Of course, we have always had a counterinsurgency lobby in the US military: it's just that it was called the Marine Corps. They wrote the book (the Small Wars Manual of 1940) that was pretty much the book on counterinsurgency until General Petraeus' Army Field Manual of 2006. But there were always prophets among the Marine Corps. At the very end of last year, at the age of 95, retired Marine Corps General Victor H. Krulak died. Would that he had lived to see this day when the COIN folks seem triumphant. Krulak argued for a counterinsurgency approach in Vietnam, and lost.

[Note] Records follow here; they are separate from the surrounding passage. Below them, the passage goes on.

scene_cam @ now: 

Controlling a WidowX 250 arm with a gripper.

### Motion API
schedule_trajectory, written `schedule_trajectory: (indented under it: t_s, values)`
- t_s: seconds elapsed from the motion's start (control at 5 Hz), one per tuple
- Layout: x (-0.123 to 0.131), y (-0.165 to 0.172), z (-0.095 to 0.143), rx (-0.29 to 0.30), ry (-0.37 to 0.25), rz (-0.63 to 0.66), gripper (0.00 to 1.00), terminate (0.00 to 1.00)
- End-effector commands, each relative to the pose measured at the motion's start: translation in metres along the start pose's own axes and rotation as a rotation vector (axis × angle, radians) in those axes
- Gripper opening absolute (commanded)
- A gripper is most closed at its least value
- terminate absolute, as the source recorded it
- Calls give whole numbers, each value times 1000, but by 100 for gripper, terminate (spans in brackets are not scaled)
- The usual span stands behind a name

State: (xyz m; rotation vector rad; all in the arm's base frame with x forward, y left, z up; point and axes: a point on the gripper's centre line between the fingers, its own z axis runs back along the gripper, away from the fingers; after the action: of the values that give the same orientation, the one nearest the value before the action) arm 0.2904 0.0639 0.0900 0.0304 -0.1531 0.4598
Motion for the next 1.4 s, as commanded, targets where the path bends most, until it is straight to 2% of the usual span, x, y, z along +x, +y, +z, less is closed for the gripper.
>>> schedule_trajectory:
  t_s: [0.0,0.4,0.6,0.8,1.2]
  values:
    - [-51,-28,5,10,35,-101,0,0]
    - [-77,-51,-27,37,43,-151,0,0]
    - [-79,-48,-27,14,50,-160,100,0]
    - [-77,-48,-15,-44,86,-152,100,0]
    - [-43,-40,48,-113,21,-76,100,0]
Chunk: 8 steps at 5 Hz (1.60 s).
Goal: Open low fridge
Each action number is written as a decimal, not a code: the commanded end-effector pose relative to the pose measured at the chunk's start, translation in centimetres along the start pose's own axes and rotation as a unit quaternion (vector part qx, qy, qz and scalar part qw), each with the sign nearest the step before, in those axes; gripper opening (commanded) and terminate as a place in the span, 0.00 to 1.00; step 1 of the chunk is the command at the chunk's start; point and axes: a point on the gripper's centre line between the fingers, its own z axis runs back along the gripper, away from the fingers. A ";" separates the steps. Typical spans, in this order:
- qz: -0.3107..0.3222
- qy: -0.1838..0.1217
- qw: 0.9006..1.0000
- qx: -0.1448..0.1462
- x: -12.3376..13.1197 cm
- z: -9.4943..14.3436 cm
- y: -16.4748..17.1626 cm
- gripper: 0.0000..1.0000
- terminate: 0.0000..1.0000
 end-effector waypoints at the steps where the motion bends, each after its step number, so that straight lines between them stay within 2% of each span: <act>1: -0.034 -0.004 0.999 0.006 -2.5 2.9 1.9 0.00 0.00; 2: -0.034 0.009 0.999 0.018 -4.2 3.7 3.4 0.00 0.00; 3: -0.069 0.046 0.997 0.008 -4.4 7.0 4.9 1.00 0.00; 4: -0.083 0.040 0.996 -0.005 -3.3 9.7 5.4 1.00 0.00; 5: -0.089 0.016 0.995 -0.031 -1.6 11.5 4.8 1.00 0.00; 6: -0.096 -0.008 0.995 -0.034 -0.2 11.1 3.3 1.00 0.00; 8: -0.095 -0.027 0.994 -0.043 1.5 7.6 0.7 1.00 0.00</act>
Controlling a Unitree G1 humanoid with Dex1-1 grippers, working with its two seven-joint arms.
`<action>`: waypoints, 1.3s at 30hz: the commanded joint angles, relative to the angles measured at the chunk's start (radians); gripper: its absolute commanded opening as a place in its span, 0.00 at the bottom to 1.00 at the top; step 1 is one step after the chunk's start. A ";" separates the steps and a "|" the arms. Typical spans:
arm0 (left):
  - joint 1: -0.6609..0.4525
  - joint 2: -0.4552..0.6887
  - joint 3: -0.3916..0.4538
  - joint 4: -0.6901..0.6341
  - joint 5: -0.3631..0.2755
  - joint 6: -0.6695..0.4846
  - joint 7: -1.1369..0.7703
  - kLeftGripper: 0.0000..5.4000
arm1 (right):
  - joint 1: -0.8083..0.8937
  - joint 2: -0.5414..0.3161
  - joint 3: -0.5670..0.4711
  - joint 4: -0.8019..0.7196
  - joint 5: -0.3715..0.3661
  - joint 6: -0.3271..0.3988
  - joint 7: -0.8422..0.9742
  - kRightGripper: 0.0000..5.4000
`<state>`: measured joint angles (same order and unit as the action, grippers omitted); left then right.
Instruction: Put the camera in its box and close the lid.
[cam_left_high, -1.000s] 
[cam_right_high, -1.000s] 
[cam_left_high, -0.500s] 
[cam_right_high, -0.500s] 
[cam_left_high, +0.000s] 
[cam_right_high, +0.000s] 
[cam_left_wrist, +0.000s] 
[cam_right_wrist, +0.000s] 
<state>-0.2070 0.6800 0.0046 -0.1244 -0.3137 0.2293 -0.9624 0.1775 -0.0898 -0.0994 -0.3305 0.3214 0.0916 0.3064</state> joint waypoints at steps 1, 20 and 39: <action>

As a result, he never became Commandant of the Corps despite being one of the most innovative Marines of his generation. He did, however, live to see his son, Gen. Charles Krulak, become Commandant. Now the Army is preaching the Marine Corps doctrines of small wars and counterinsurgency (Petraeus co-wrote the Counterinsurgency Field Manual with a Marine general; it's a joint field manual, and the Bible of the COIN folks in the Army today. But it's something new in the Army, old hat to the Marines.)

I have no idea how things will play out in Afghanistan, or the increasingly linked issue of Pakistan. But I am certain that Gates — and President Obama, who clearly signed on to this — just changed the game in Afghanistan by changing the doctrine. I'm not the first person to say it, but Afghanistan just became Obama's war, since he's now committed to a dramatically changed strategy, and fired a general to do it.